Nach dem
Rückgabevertrag der Stiftung Preußischer Kulturbesitz (SPK) mit dem Staat Nigeria geht der Streit um die
Benin-
Bronzen in eine neue Runde,
berichtet Matthias Busse in der
Welt, diesmal in
Nigeria, wo darüber gestritten wird, wer die Bronzen bekommen soll: "Anlass war die öffentliche Vorstellung der Pläne für einen Museumspavillon, der erste Abschnitt des geplanten
Edo Museum of West African Art (EMOWAA). Nach Ankündigung des ehemaligen deutschen Außenministers, Heiko Maas, sollte dieser Bau die deutschen Restitutionen beherbergen. Aber genau gegen ein solches unabhängiges Museum einer nigerianischen Stiftung geht eine
mit dem Königshaus verbündete Gruppe an.
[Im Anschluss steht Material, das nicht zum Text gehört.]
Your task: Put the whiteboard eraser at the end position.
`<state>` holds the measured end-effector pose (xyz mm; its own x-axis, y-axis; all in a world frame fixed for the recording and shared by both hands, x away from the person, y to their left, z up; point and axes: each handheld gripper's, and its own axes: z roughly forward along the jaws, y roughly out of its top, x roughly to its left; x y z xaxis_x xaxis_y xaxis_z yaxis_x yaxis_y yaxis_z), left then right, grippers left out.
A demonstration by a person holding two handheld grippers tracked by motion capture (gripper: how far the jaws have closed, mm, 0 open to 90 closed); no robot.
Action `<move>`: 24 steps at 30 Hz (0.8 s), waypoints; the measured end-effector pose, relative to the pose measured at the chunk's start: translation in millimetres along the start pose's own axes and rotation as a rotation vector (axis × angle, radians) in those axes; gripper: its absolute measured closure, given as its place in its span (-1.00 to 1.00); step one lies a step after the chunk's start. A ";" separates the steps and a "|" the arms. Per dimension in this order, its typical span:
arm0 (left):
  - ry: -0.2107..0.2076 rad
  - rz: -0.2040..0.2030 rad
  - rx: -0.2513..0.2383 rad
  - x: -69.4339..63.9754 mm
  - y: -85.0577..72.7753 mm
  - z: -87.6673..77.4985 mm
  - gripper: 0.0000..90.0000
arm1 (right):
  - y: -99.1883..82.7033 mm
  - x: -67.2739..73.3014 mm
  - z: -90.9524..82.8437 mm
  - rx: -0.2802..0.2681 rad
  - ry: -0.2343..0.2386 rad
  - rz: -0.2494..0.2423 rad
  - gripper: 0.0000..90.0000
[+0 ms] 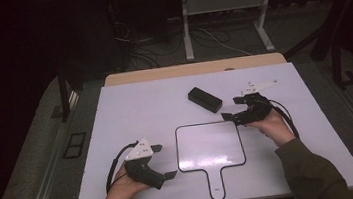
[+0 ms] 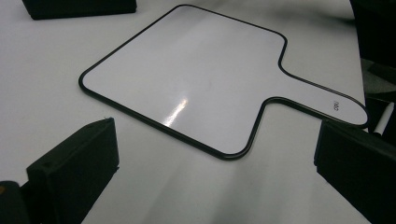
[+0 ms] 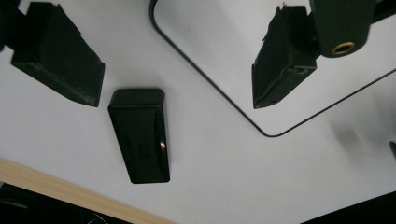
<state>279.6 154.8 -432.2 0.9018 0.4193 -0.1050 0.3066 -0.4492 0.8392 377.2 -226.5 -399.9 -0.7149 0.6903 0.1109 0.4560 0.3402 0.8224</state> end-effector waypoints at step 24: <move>0.011 -0.018 -0.003 0.8 -2.3 -4.7 -1.00 | -63.1 29.7 -49.0 -0.059 -0.056 0.023 -0.65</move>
<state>278.2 159.9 -431.8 0.8930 0.4354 -0.1141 0.3214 -0.4393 0.8389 301.2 -258.7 -421.1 -0.6732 0.7326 0.1005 0.4390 0.2866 0.8515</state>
Osazee Amas-Edobor, Sprecher einer "Coalition of Benin Socio-Cultural Organizations", verlangt stattdessen ein königliches Museum unter der Ägide des Palastes zu errichten." Und aus den USA melden sich
Afroamerikaner, die daran erinnern, dass Benin einst
mit Sklaven handelte und dafür auch mit den Metallen bezahlt wurde, aus denen die Bronzen gegossen wurden. Die Juristin Deadria Farmer-Paellmann hat darum bereits "das
Miteigentum der Sklavennachfahren daran in einigen amerikanischen Museen angemeldet" und forderte Deutschland auf, die Bronzen nicht zurückzugeben, mit dem bemerkenswerten Satz: "Solange die Bronzen sich
auf westlichem Boden befinden, haben wir immer noch eine Aussicht auf Gerechtigkeit."